What type of additives do you add to the water when you perform a water change? Water condtioner.

Water Parameters:
I dont have a test kit, nor ability to buy one.

Symptoms and Treatment
How has your betta fish's appearance changed? Right pectoral fin tucked against his body, swelling around the general area.
How has your betta fish's behavior changed? Not as active, although still tries to swim around. He has trouble swimming downwards because of his one working pectoral fin D:
When did you start noticing the symptoms? This very morning, although I noticed he wasnt as active when I got back from my trip this past Friday.
Have you started treating your fish? If so, how? No treatment, I'm just going to fast him for a couple days as he looks kinda bloated anyway, and I cant imagine it's helping.
Does your fish have any history of being ill? No, nothing besides fin damage
How old is your fish (approximately)? Who knows, at least a year I would guess.

---

Edit: Also, should I keep his tank lights off just to make sure he's comfortable?


----------



## Oldfishlady (Mar 1, 2010)

I would start a 50% water changes for 2 days and then twice weekly for a couple of week just to get the water quality improved, I would also lower the water temp to the 76-77F range for a week or so as well....or QT in a small container that can be floated in the heated tank (attached so it doesn't sink) and start a Epsom salt 1tsp/gal treatment with 100% daily water changes for 2 day and then 2tsp/gal Epsom salt on day 3-10 along with the 100% daily water changes.....


----------



## bettafish15 (Oct 3, 2010)

Thank you for the quick reply, but I live in a small town that does not have a petstore, so I have no access to these kind of salts. >.< Is there anything else I can do for him? A water change I will do as soon as I can, in a few minutes actually. He looks rather uncomfortable, and the swelling isnt getting any better. Should I still lower the temp? I'm thinking of lowering the water level too as he likes to rest on the bottom (even though Ive got lots of plants for him to rest on >.>) and when he goes up for air, he has trouble swimming down with his only working pectoral fin.

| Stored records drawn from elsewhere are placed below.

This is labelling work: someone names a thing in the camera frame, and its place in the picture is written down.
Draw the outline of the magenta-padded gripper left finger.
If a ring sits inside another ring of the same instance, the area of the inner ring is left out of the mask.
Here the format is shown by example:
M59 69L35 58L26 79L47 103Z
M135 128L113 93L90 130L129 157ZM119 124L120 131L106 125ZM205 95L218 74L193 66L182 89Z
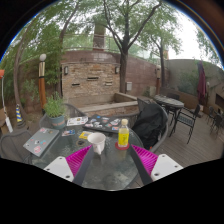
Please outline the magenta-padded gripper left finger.
M89 145L68 157L57 157L44 170L81 186L93 155L93 146Z

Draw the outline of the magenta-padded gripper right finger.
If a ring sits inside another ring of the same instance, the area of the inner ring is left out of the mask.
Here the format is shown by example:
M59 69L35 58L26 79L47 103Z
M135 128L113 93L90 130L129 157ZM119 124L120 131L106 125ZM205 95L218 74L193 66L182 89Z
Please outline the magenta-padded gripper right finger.
M182 169L166 154L156 155L139 146L131 145L130 153L144 185Z

*Edit: I just remembered that I think there is Epsom salt at my grocery store, would that help his condition, or just the bloating? I will take pictures a while after the water change, I dont want to stress him out, as it is he doesnt like me coming up the the tank, hes startling a bit easier.


----------



## Oldfishlady (Mar 1, 2010)

Yes, Epsom salt is what I would use for the swelling/injury and you usually can't get this at pet shops anyway...

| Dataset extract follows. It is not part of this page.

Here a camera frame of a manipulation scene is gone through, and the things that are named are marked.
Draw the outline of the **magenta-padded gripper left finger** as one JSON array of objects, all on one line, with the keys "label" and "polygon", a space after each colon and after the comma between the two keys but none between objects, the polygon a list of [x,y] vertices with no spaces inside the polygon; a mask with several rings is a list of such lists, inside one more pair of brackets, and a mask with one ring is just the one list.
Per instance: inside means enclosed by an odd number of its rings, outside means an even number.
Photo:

Also, kosher salt, canning salt, pickling salt- you get at the grocery store will work as fish treatments too....you want to find salt without anti-caking additives...this is what can be toxic to fish in high doses.....its cheaper than pet shop salts too......


----------



## bettafish15 (Oct 3, 2010)

Alright, finished the water change, was able to do 50%. So, to be clear, I should put him in a small QT container inside the main tank, and attach it so it floats? How would I attach it? I dont want to poison him or anything... I have a tiny one-gallon thing similar to a critter keeper, should I use that? Also, for the epsom salt, how do I administer that? Do I just put in a teaspoon of the stuff (since my QT is a 1g) while hes in the QT, or put the salt in before hes in there and mix the water around a bit? And do daily 100% water changes? Sorry, I havent done this before >.< He's always been a healthy fish, so I never had to treat him for anything. I wish I knew what had caused it D:


----------



## Oldfishlady (Mar 1, 2010)

You need to decide if you want to treat the fish in QT or in the main tank...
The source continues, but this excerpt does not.